An image captures smoke rising from the location of an overnight Israeli attack on the Lebanese city of Baalbeck in the Bekaa valley on October 11, 2024. Photo: AFP

Residents of central Beirut, devastated by a lethal Israeli airstrike, remained in a state of shock on Friday, surrounded by dust, debris, and shattered glass. They feared that if their previously untouched neighborhood had been targeted, nowhere in Lebanon was secure. Israel's intensified campaign in Lebanon has primarily focused on the predominantly Shi'ite Muslim areas in the south, the southern suburbs of Beirut, and the Bekaa Valley in the east, where Hezbollah maintains strongholds. However, two strikes on Thursday night hit al-Basta al-Fouqa, a mixed Beirut district of apartment blocks that had become home to people fleeing areas heavily bombarded by Israeli forces over the past two weeks.

"God alone knows what the next target will be. It is terrifying. In the north, it's scary. In the south, it's scary. In the east, it's scary.
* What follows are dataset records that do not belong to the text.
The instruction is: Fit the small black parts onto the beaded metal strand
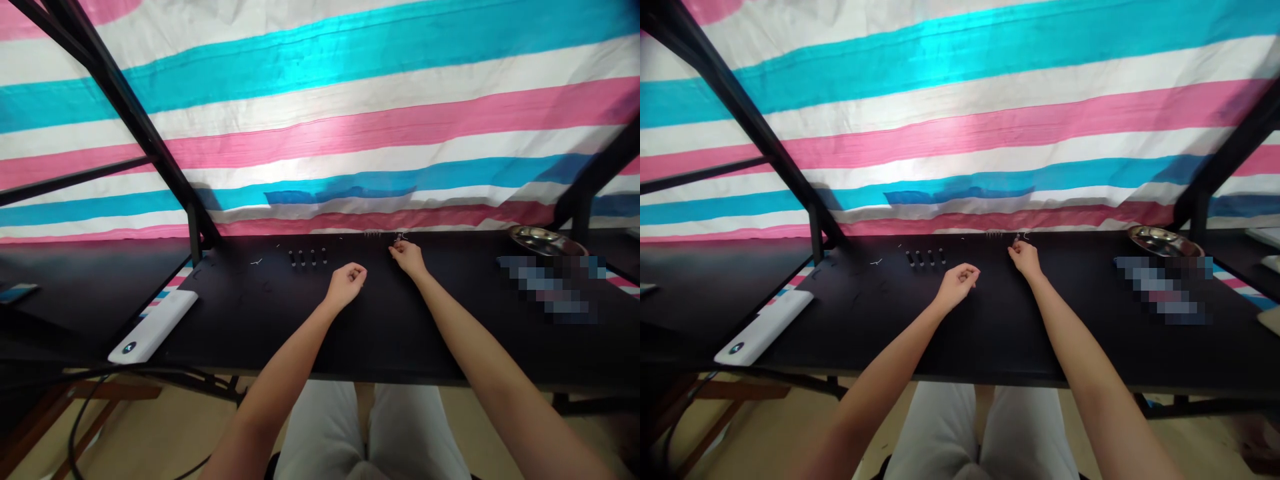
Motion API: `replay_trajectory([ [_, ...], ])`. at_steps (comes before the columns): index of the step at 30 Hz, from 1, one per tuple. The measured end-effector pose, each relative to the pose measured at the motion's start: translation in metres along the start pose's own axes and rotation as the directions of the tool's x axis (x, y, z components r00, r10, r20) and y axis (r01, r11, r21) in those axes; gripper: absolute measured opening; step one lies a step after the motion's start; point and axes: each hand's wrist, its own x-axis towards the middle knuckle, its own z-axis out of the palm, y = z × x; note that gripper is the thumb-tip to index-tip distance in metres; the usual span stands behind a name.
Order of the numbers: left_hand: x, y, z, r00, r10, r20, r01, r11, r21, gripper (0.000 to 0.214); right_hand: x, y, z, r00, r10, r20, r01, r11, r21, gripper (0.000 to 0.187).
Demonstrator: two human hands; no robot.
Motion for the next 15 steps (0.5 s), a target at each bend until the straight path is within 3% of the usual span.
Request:
replay_trajectory([
  [15, -0.0039, 0.0013, -0.0004, 0.996, 0.073, 0.051, -0.081, 0.98, 0.183, 0.022, 0.0002, -0.0015, -0.0016, 1.0, -0.002, -0.002, 0.002, 0.998, -0.06, 0.015],
])
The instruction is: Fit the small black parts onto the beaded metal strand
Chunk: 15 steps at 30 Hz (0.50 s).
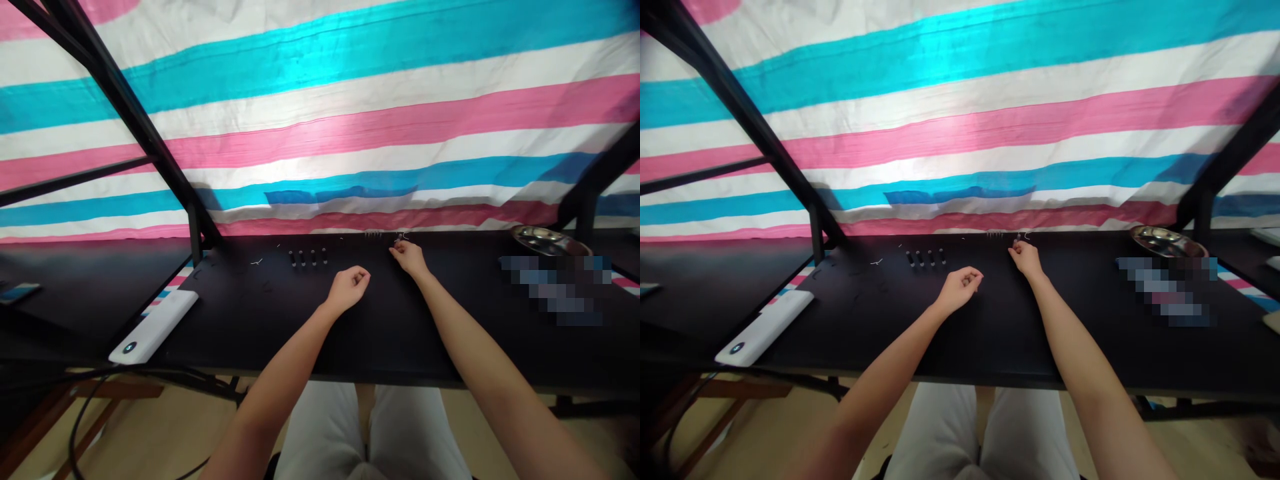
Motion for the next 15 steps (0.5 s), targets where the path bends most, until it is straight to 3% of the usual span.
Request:
replay_trajectory([
  [10, -0.002, 0.002, -0.002, 0.998, 0.052, 0.023, -0.054, 0.994, 0.098, 0.023, 0.0, -0.002, -0.011, 0.995, 0.066, 0.07, -0.062, 0.996, -0.063, 0.015],
  [15, -0.004, 0.003, -0.003, 0.996, 0.08, 0.03, -0.083, 0.988, 0.129, 0.021, -0.002, 0.001, -0.012, 0.998, 0.061, 0.03, -0.058, 0.993, -0.098, 0.015],
])
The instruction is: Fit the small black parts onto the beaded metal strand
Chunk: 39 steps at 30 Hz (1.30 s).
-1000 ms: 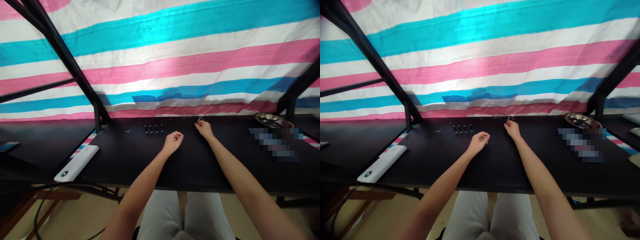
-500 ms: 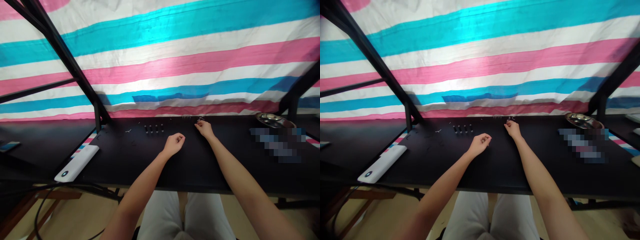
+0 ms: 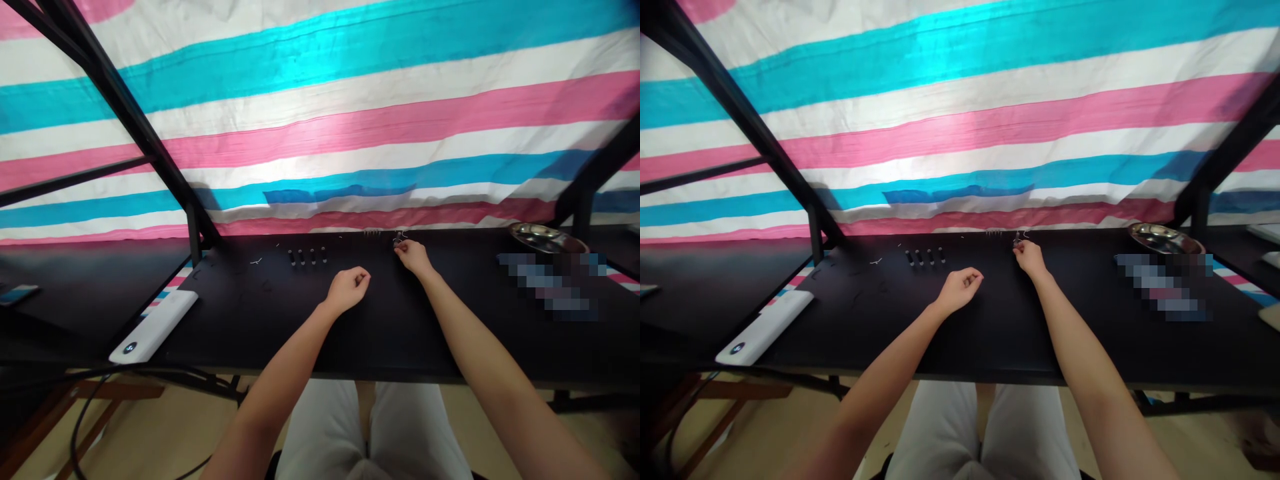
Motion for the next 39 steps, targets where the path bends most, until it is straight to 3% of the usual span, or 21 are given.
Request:
replay_trajectory([
  [8, 0.0, -0.001, 0.001, 1.0, 0.021, 0.0, -0.021, 0.999, 0.037, 0.021, -0.007, -0.005, -0.003, 0.998, 0.067, -0.014, -0.068, 0.983, -0.172, 0.024],
  [14, 0.0, 0.001, -0.006, 0.996, -0.026, -0.088, 0.039, 0.989, 0.145, 0.021, -0.01, -0.012, -0.007, 0.994, 0.105, 0.033, -0.092, 0.959, -0.266, 0.029],
  [18, 0.004, 0.001, -0.022, 0.976, -0.134, -0.173, 0.174, 0.955, 0.239, 0.036, -0.014, -0.018, -0.015, 0.989, 0.122, 0.085, -0.083, 0.93, -0.357, 0.034],
  [21, 0.007, -0.005, -0.033, 0.928, -0.258, -0.268, 0.334, 0.895, 0.295, 0.059, -0.018, -0.024, -0.022, 0.979, 0.16, 0.125, -0.09, 0.894, -0.439, 0.03],
  [24, 0.009, -0.014, -0.039, 0.889, -0.315, -0.331, 0.41, 0.87, 0.275, 0.067, -0.023, -0.034, -0.027, 0.966, 0.188, 0.177, -0.081, 0.873, -0.481, 0.024],
  [28, 0.01, -0.022, -0.04, 0.893, -0.328, -0.31, 0.423, 0.847, 0.321, 0.06, -0.034, -0.047, -0.028, 0.95, 0.166, 0.265, -0.023, 0.883, -0.47, 0.023],
  [31, 0.01, -0.025, -0.039, 0.896, -0.302, -0.325, 0.413, 0.835, 0.364, 0.038, -0.044, -0.056, -0.027, 0.953, 0.098, 0.286, 0.044, 0.892, -0.451, 0.02],
  [34, 0.013, -0.029, -0.035, 0.887, -0.283, -0.366, 0.376, 0.901, 0.215, 0.018, -0.054, -0.064, -0.023, 0.96, 0.009, 0.282, 0.103, 0.919, -0.381, 0.016],
  [36, 0.015, -0.029, -0.03, 0.89, -0.295, -0.346, 0.313, 0.95, -0.006, 0.014, -0.061, -0.069, -0.018, 0.969, -0.077, 0.235, 0.137, 0.958, -0.252, 0.016],
  [39, 0.018, -0.022, -0.021, 0.911, -0.337, -0.237, 0.225, 0.888, -0.4, 0.01, -0.071, -0.079, -0.01, 0.982, -0.175, 0.071, 0.169, 0.982, 0.083, 0.021],
])
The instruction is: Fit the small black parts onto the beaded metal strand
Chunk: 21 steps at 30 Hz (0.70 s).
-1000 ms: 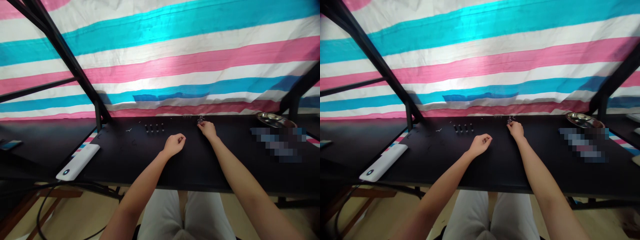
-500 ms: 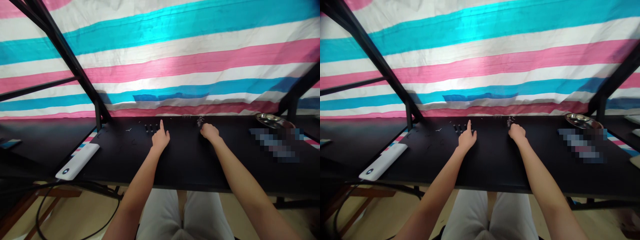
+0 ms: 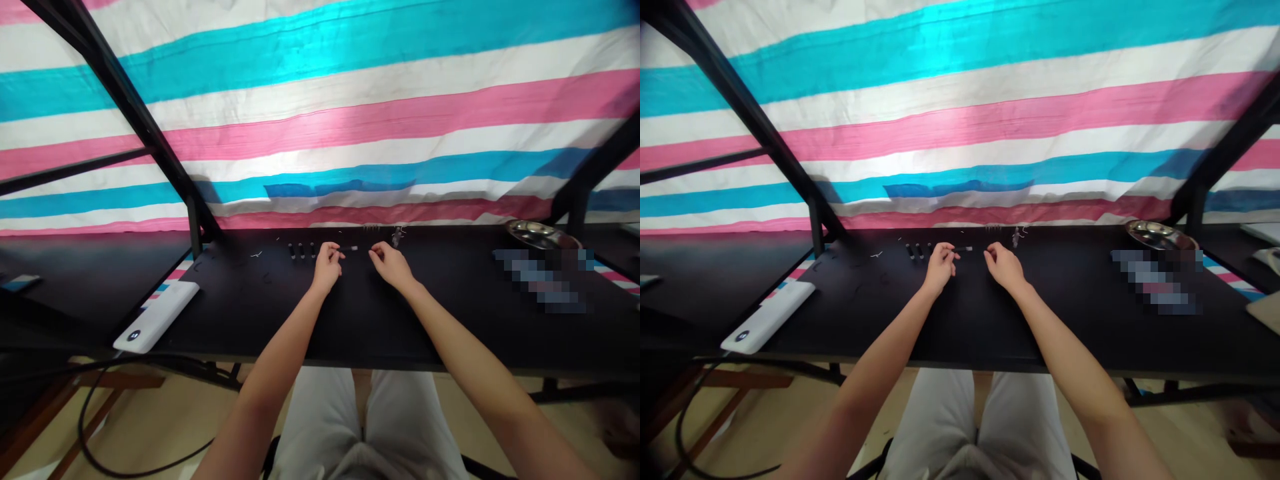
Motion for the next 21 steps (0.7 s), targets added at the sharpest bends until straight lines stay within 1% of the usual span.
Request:
replay_trajectory([
  [1, -0.002, 0.003, 0.004, 0.999, -0.017, 0.039, 0.021, 0.994, -0.107, 0.01, -0.002, -0.004, 0.003, 0.998, -0.004, -0.057, 0.011, 0.991, 0.132, 0.024],
  [2, -0.004, 0.006, 0.007, 0.997, -0.024, 0.076, 0.038, 0.982, -0.186, 0.01, -0.005, -0.008, 0.005, 0.995, 0.01, -0.102, 0.017, 0.965, 0.26, 0.028],
  [3, -0.006, 0.009, 0.01, 0.994, -0.02, 0.109, 0.046, 0.97, -0.237, 0.011, -0.007, -0.012, 0.007, 0.992, 0.03, -0.124, 0.02, 0.924, 0.381, 0.032],
  [5, -0.01, 0.014, 0.014, 0.987, 0.003, 0.16, 0.043, 0.958, -0.284, 0.014, -0.009, -0.018, 0.009, 0.992, 0.056, -0.111, 0.018, 0.82, 0.572, 0.036],
  [7, -0.013, 0.016, 0.015, 0.981, 0.027, 0.195, 0.034, 0.953, -0.3, 0.015, -0.011, -0.022, 0.01, 0.996, 0.049, -0.074, 0.014, 0.733, 0.68, 0.036],
  [9, -0.014, 0.016, 0.016, 0.976, 0.054, 0.211, 0.015, 0.951, -0.309, 0.015, -0.011, -0.023, 0.009, 0.997, 0.046, -0.061, 0.013, 0.688, 0.726, 0.034],
  [13, -0.013, 0.013, 0.016, 0.972, 0.093, 0.215, -0.019, 0.946, -0.323, 0.017, -0.009, -0.021, 0.008, 0.995, 0.064, -0.08, 0.018, 0.659, 0.752, 0.03],
  [18, -0.011, 0.012, 0.012, 0.982, 0.084, 0.168, -0.025, 0.943, -0.331, 0.017, -0.006, -0.017, 0.004, 0.987, 0.101, -0.123, 0.029, 0.646, 0.763, 0.027],
  [21, -0.008, 0.01, 0.011, 0.989, 0.061, 0.136, -0.015, 0.948, -0.317, 0.018, -0.005, -0.014, 0.001, 0.976, 0.141, -0.167, 0.042, 0.63, 0.776, 0.027],
])
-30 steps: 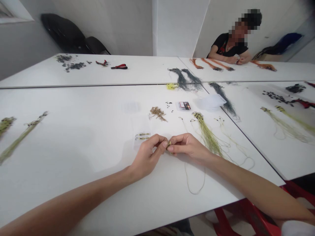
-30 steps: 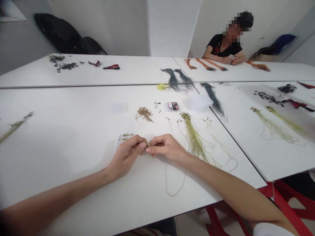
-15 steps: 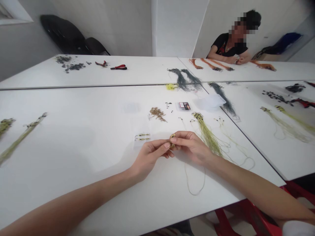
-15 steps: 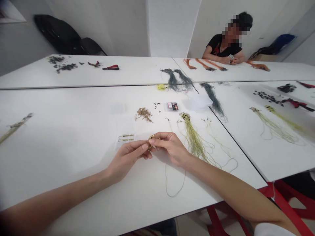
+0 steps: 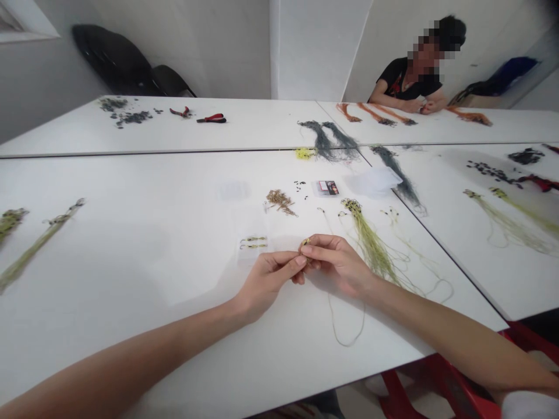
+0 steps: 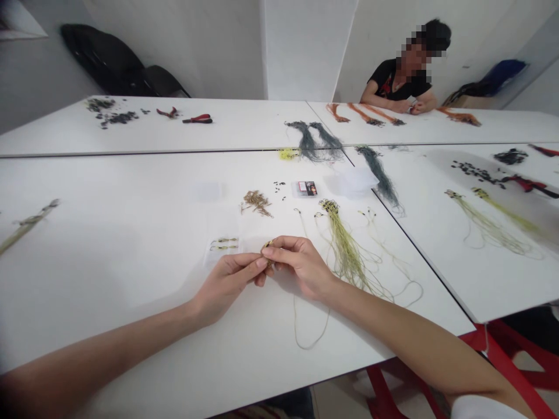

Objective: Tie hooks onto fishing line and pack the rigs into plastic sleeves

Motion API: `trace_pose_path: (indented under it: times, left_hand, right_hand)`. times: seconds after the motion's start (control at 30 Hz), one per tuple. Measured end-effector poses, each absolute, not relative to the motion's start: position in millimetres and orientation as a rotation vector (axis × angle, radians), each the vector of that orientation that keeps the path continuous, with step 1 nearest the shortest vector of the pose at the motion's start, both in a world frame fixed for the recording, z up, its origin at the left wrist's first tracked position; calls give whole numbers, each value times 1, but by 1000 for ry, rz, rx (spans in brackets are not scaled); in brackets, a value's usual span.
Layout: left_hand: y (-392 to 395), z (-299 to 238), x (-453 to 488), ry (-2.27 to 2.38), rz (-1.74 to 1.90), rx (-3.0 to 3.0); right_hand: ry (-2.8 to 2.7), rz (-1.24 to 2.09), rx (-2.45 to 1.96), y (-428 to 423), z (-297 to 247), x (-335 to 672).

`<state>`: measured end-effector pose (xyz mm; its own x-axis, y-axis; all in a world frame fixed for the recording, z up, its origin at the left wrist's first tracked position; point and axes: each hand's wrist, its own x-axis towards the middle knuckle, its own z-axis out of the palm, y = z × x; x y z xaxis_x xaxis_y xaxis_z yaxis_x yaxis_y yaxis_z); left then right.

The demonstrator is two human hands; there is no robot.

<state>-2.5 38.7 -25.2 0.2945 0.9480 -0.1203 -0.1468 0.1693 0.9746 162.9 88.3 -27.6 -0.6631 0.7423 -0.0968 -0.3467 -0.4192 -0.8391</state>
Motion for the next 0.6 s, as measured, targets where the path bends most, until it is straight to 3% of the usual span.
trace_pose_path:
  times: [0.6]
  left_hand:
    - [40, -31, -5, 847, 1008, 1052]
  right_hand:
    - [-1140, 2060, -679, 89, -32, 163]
In the west, it's scary. Where do we go?" questioned 51-year-old Hoda Adly. She was performing evening prayers at home on Thursday when a fireball erupted in the adjacent building, enveloping her in a cloud of dust and plunging everything into chaos. The following day, the road was littered with glass, rubble, and the remnants of daily life turned disastrous. People sifted through the debris, their faces etched with shock, searching for their belongings.

Cars were stacked on top of each other, twisted and crushed by the force of the explosion, and many residents wore face masks against the thick dust still lingering in the air. The two airstrikes claimed 22 lives and injured 117, according to Lebanese health authorities. The attacks were aimed at a Hezbollah official, but security sources reported that he had survived. Cross-border hostilities between Israel and Hezbollah escalated a year ago when the Iranian-backed group began launching rockets in support of the Palestinian militant group Hamas, following its attack on Israel that ignited the war in Gaza.

Amer El Halabi, 55, who lived in the same building as Adly, noted that many displaced individuals had relocated to their neighborhood, fearing that Israel was using allegations of Hezbollah members among them as a pretext to broaden its strikes. "These are all residential buildings where people have lived for over 30 years. Where is their conscience when they kill 22 people? For what? There is no humanity left," he lamented. Halabi recounted being at home with his wife when the strikes occurred. Minutes later, bodies were strewn across the street.

Standing in front of his building, he pointed out the Israeli surveillance drone that had been hovering over Beirut for weeks, intended to "strain people's nerves." "It has been here for over a month. It hasn't left the sky. You can't eat, you can't drink, you can't sleep, you can't do anything," he said. The strike obliterated the facades of at least five buildings and shattered the windows of others along the street. In one building, the remnants of a living room were exposed, family portraits still on the wall, and a curtain, gray from dust, hanging limply to the side.

A few blocks away, a family was loading mattresses, a washing machine, and other belongings onto a small pickup truck in front of an apartment building. They had fled south Lebanon, believing al-Basta al-Fouqa to be safe. Now, they were heading to the northern city of Tripoli. "They say it's safe there," said the woman of the family. "We have elderly family members who couldn't handle these explosions."